After the Amsterdam incident that happened involving the delay of American
Express Card to approve his credit card purchases worth US$13,826.00 at the Coster
store, Pantaleon commenced a complaint for moral and exemplary damages before the
RTC against American Express. He said that he and his family experienced
inconvenience and humiliation due to the delays in credit authorization. RTC rendered a
decision in favor of Pantaleon. CA reversed the award of damages in favor of
Pantaleon, holding that AmEx had not breached its obligations to Pantaleon, as the
purchase at Coster deviated from Pantaleon's established charge purchase pattern.
(1) Whether or not AmEx had committed a breach of its obligations to Pantaleon.
(2)Whether or not AmEx is liable for damages.

(1)Yes.
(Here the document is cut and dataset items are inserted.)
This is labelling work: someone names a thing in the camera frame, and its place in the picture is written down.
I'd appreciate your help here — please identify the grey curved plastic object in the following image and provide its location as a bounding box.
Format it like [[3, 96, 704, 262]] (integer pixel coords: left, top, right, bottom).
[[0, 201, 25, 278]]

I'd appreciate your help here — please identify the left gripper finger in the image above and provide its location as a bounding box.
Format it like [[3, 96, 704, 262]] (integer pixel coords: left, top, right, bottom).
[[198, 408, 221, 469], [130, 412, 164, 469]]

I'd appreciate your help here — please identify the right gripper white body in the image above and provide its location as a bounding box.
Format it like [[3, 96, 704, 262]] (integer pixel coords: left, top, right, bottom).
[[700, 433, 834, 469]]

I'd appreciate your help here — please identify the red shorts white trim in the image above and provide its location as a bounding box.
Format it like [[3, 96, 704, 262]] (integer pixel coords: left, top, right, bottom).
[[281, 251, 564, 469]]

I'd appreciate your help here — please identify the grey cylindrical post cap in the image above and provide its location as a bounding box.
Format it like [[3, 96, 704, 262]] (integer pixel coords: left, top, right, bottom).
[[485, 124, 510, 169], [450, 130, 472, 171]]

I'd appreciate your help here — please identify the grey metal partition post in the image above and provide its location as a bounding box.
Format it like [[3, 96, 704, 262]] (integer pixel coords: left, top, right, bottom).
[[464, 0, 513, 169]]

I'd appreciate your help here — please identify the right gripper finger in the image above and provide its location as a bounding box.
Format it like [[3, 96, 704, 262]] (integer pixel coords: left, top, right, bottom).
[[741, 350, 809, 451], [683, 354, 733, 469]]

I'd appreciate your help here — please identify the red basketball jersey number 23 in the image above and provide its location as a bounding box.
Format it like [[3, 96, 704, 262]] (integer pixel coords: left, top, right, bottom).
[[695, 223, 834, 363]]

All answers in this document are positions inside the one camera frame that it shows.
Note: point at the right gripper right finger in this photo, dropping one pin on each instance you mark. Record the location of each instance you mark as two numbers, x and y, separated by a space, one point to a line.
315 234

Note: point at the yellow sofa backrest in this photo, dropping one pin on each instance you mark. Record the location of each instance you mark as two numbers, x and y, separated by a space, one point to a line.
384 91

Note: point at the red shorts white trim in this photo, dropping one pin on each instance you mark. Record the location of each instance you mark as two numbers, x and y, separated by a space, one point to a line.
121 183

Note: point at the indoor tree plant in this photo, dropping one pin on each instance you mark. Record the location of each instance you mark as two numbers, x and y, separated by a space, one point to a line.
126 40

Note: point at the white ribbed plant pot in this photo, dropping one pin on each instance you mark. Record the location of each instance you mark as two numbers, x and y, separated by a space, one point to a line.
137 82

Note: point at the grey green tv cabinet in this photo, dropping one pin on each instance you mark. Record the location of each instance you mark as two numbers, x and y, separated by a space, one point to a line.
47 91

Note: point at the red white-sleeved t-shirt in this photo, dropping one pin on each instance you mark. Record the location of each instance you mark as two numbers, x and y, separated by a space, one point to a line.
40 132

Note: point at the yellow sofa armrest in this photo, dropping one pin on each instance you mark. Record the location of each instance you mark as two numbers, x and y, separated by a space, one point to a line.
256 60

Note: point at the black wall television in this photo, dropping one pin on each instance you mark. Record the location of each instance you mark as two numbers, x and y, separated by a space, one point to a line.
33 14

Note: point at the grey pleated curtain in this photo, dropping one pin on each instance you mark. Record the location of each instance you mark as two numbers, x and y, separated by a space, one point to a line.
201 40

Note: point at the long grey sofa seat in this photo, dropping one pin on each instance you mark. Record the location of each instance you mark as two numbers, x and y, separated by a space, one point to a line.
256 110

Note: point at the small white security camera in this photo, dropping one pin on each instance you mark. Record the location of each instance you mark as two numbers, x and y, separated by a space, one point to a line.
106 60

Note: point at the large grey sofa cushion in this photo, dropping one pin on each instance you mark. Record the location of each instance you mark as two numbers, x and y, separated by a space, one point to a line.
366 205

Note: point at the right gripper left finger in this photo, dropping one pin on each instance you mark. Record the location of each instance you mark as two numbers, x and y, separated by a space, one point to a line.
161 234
The popular notion that credit card purchases are approved within seconds,
there really is no strict, legally determinative point of demarcation on how long must it
take for a credit card company to approve or disapprove a customers purchase, much
less one specifically contracted upon by the parties. One hour appears to be patently
unreasonable length of time to approve or disapprove a credit card purchase.
Even assuming that AmExs credit authorizers did not have sufficient basis on hand to
make a judgment, we see no reason why it could not have promptly informed Pantaleon
the reason for the delay, and duly advised him that resolving the same could take some
(2) Yes. The reason why Pantaleon is entitled to damages is not simply because AmEx
incurred delay, but because the delay, for which culpability lies under Article 1170, led to
the particular injuries under Article 2217 of the Civil Code for which moral damages are
remunerative. The somewhat unusual attending circumstances to the purchase at
Coster that there was a deadline for the completion of that purchase by petitioner
before any delay would redound to the injury of his several traveling companions gave
rise to the moral shock, mental anguish, serious anxiety, wounded feelings and social
humiliation sustained by Pantaleon, as concluded by the RTC.